The Application Server provides the runtime for the Cloud CMS Web Content Management solution. Web Content Management is a term that enterprise vendors have been using for years to distinguish between the role that a CMS (content management system) plays for an organization - it may be used to collaborate around your internal documents, legal records, digital assets and many other content items in addition to your web and mobile content.

Cloud CMS provides a Web Content Management solution that lets editorial teams make changes to web pages, web templates, and web content within the user interface and then instantly preview and publish those changes.

The Cloud CMS Application Server provides out-of-the-box rendering of all of these assets so that you don't have to do any heavy lifting to get things to work. You are, however, free to use your own front-end if you choose to.

This document covers the configuration options for services within the Application Server.

Enable WCM

To enable WCM (Web Content Management), add the following configuration block to your start() call:

{
    "wcm": {
        "enabled": true
    }
}

With WCM enabled, requests will route through middleware that will query for wcm:web-page instances that define pages and URI routes to bind to. Pages are loaded upon the first hit and are then cached.

When make changes to your Cloud CMS content and those changes include modifications to wcm:web-page instances, an invalidation notification is raised and the Application Server will invalidate the cached pages. The next hit will then reload those pages and they'll be cached once again for speedy delivery.

WCM Caching

By default, every request to the WCM middleware will cause the raw page to be fetched and the template to be processed through the Dust processor. The efficiency of this will depend on how complex your templates are and to what degree they utilize Dust tags that incur work. The more work being done (such as queries back to Cloud CMS), the longer they will take to render. Since all of this occurs at request time, your responses will take longer to generate.

To keep things snappy, we recommend using page caching. Page caching allows the WCM runtime to generate output once and then cache it on disk. If another request comes along for the same asset, the cached output will be served back. Using this approach, the Application Server approaches raw web server speed which is about as fast as you can get.

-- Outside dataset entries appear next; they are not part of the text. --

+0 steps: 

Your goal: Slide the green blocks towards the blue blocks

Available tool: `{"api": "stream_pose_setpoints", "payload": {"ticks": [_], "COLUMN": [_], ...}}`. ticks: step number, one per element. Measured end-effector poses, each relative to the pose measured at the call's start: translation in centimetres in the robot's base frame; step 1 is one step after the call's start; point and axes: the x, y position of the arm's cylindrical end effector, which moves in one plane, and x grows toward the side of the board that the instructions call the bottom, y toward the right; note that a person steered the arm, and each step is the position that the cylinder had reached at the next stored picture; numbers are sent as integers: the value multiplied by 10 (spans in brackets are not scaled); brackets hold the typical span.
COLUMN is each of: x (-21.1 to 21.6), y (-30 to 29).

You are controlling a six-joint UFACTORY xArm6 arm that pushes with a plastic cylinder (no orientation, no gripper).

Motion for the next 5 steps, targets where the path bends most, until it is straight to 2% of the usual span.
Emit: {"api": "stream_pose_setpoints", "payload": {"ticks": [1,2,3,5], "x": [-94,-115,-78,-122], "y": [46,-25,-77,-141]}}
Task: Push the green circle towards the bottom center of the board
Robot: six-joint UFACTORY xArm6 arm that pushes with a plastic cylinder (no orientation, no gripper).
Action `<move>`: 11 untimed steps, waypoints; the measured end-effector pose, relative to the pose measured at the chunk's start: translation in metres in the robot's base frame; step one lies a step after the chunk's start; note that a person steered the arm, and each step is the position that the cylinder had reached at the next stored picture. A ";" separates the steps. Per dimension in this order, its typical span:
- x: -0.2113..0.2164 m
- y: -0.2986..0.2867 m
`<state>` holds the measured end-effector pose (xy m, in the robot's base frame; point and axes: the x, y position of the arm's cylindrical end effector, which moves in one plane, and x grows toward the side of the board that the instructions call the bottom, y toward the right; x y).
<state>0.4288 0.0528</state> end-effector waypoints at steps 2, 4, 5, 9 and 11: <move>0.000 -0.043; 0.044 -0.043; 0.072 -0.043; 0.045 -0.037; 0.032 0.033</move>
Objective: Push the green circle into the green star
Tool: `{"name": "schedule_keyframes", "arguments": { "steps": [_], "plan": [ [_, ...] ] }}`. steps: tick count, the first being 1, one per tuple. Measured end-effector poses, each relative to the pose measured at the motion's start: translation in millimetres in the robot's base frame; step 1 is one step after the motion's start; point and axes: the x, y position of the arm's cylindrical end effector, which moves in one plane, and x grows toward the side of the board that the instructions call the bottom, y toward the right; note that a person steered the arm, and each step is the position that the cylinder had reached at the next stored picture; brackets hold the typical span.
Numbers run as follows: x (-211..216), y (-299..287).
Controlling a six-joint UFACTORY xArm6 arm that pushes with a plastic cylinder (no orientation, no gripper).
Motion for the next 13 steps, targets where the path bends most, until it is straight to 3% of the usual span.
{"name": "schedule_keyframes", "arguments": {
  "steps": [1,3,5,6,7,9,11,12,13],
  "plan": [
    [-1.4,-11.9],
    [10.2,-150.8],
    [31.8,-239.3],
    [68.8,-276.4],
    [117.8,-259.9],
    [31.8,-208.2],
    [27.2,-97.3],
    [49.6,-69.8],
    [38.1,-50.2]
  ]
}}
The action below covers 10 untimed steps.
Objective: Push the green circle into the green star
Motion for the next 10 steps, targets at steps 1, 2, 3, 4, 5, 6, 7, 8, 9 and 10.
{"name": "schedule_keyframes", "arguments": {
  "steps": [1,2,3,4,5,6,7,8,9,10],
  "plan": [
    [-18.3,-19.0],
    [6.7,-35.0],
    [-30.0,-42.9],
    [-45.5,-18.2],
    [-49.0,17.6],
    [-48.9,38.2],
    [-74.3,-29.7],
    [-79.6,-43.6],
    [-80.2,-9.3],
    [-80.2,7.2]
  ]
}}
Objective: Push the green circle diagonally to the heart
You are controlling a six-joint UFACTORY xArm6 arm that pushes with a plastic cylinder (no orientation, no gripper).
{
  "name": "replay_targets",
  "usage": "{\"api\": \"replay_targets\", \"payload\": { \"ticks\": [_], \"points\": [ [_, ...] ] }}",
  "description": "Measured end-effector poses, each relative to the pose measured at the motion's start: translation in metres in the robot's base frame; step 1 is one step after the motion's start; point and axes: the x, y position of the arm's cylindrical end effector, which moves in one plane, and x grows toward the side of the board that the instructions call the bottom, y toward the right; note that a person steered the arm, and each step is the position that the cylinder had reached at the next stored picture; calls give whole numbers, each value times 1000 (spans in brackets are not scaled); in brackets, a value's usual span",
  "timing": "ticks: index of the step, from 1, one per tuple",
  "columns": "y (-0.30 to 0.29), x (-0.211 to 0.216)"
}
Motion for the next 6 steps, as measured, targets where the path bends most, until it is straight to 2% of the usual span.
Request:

To enabled page caching, add the following to your configuration:

{
    "wcm": {
        "enabled": true,
        "cache": true
    }
}

Page Renditions

When Cloud CMS web tags execute, they automatically calculate their cache dependencies. Cache dependencies include information about what content items were rendered and what input arguments were required in order to generate the given page cache item. Nested tags calculate their dependencies and then those dependencies propagate up to comprise the overall page output dependency set.

Pages are cached and their dependencies are sent back to Cloud CMS where they are stored as Page Renditions. Page Rendition objects can be retrieved, queried against and invalidated. Invalidation events or other events against the Page Renditions in the Cloud CMS API result in notification events that arrive to the Application Server (via a message queue) and inform the cluster servers to invalidate their physical, on disk assets.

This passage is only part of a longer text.